I never really got all that wild for Fat Tuesday, but it's my first year outside of Catholic school, so I kind of miss the discussions of "What are YOU giving up for Lent?" Not that I ever really gave anything up, but I discussed it a lot.
Mainly, girls just used Lent as a diet, like, "I'm not eating potato chips or fries or burgers or ice cream or candy or bread or meat. For Jesus." In grade school I would always give up something like being mean to my brother, and that would last until about 5 minutes after we got home from school when I'd have to smack him up again. (Love you, Paddy).
This year I plan to try and fail to give up Peanut M&Ms for 40 days. I know it seems lame to the average person, but the average person doesn't have the 16-year-old girls at the grocery store say things like, "Just M&Ms and Chips Ahoy again?" while they're ringing them up. It's more about the loss of that reputation than the loss of any weight, although Gil would concur that I most likely have eaten my weight in Peanut M&Ms during the past 4 years.

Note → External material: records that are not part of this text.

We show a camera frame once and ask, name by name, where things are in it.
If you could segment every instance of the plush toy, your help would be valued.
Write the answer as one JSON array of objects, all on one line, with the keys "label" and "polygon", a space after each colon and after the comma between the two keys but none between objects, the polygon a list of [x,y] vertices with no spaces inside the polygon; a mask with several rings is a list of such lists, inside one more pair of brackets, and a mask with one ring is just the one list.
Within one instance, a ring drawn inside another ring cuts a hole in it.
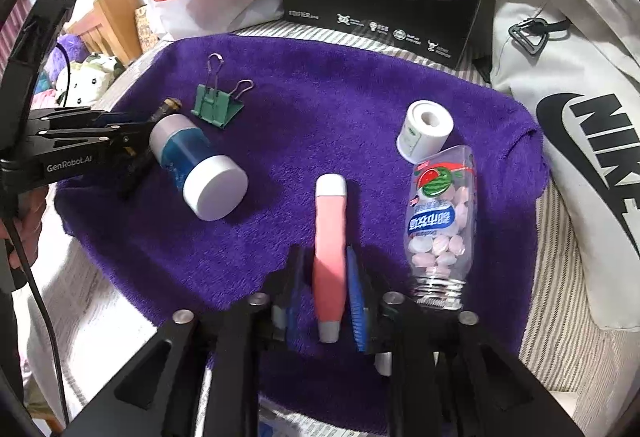
[{"label": "plush toy", "polygon": [[[124,72],[124,65],[115,57],[91,54],[83,63],[71,62],[71,82],[67,107],[91,107],[106,92],[113,81]],[[66,67],[56,83],[56,99],[65,102]]]},{"label": "plush toy", "polygon": [[[58,43],[65,48],[66,54],[69,56],[69,61],[82,63],[90,54],[89,50],[84,45],[82,38],[74,34],[63,34],[58,38]],[[51,51],[49,59],[44,65],[44,70],[47,75],[49,75],[49,79],[52,82],[55,82],[58,81],[60,72],[65,68],[65,57],[60,52],[60,49],[55,48]]]},{"label": "plush toy", "polygon": [[55,109],[57,106],[56,91],[54,89],[33,94],[31,99],[31,109]]},{"label": "plush toy", "polygon": [[38,75],[38,81],[36,82],[36,88],[34,88],[34,94],[40,94],[41,92],[48,91],[52,88],[51,81],[49,80],[49,76],[45,71],[41,71]]}]

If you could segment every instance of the pink lip balm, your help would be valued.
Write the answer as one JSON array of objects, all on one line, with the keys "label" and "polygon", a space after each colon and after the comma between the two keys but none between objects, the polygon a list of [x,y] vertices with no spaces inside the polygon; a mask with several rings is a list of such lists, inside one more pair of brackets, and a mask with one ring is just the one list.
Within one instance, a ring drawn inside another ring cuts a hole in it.
[{"label": "pink lip balm", "polygon": [[316,256],[314,304],[322,343],[335,343],[340,335],[346,292],[345,211],[347,182],[327,173],[316,181]]}]

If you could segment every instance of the white tape roll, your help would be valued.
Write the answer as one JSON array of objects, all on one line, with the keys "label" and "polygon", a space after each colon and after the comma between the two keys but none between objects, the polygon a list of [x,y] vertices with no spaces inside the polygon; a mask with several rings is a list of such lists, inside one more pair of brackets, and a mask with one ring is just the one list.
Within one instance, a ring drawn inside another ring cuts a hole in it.
[{"label": "white tape roll", "polygon": [[437,154],[451,130],[453,119],[449,110],[427,100],[413,102],[396,139],[398,152],[410,163],[417,164]]}]

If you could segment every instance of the black cable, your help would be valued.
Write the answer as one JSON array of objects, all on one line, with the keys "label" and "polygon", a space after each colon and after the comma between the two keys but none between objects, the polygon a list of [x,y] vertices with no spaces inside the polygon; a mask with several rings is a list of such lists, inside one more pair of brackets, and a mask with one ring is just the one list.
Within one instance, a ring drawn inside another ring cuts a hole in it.
[{"label": "black cable", "polygon": [[47,328],[47,333],[49,334],[49,340],[51,342],[51,353],[53,354],[53,366],[56,369],[56,378],[58,380],[58,393],[60,395],[62,417],[65,419],[65,426],[69,426],[69,413],[68,408],[66,407],[65,387],[62,382],[62,365],[60,364],[60,353],[58,352],[58,342],[56,340],[56,334],[53,331],[53,324],[51,323],[51,318],[49,318],[47,307],[42,301],[42,296],[40,296],[40,291],[38,291],[38,286],[35,279],[33,278],[33,273],[31,273],[29,259],[24,252],[24,247],[22,245],[22,241],[20,240],[20,234],[15,227],[14,220],[10,216],[6,216],[3,214],[2,222],[4,223],[4,227],[9,234],[11,243],[14,245],[15,252],[18,254],[22,270],[27,277],[27,282],[31,289],[31,293],[33,294],[33,299],[36,301],[36,305],[40,310],[40,314],[42,315],[42,319],[44,320],[45,327]]},{"label": "black cable", "polygon": [[66,107],[66,99],[69,97],[69,87],[71,86],[71,62],[69,61],[69,55],[66,53],[66,49],[59,43],[56,43],[56,47],[62,51],[62,56],[65,57],[66,62],[66,91],[65,101],[62,103],[62,106]]}]

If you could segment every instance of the purple towel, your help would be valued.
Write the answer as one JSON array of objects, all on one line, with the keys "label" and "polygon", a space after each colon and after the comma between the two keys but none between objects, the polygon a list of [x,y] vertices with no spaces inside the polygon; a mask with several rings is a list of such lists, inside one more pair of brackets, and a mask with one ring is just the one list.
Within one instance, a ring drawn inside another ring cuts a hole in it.
[{"label": "purple towel", "polygon": [[[349,182],[348,237],[367,267],[406,291],[402,229],[411,166],[396,150],[410,103],[450,110],[447,146],[466,143],[478,168],[474,267],[465,306],[513,352],[529,312],[536,258],[535,201],[548,171],[542,135],[510,97],[402,59],[321,42],[224,34],[175,42],[118,104],[153,112],[167,96],[188,114],[212,52],[225,58],[220,88],[252,78],[244,109],[224,132],[191,118],[249,176],[249,191],[221,221],[199,220],[159,167],[130,202],[114,173],[62,183],[57,209],[89,257],[154,324],[179,308],[226,307],[284,265],[289,244],[312,245],[314,185],[336,172]],[[303,292],[295,352],[264,356],[262,393],[343,427],[382,432],[386,382],[356,352],[345,314],[340,340],[318,342]]]}]

So what did I do for Fat Tuesday? Did I sit in a bathtub filled with ice cream while I was hand-fed deep fried M&Ms by chocolate elves who regenerate if you bite off one of their hands or ears? No, but I did watch a Nova special about a 20th Century polar expedition that ended in Syphillis-infected Inuits, an icy grave, and possible cannibalism.
I liked The Blind Assassin a lot, but ended up giving the two copies I had (at two different times) away.
So...what are you giving up for Lent? Oddly enough, I had planned to give up both syphillis AND cannibalism.
I'm giving up my dreams of finding the Northwest Passage. But only for Lent.
I overheard some girl say she'd give up shopping. I mean, for a whole month!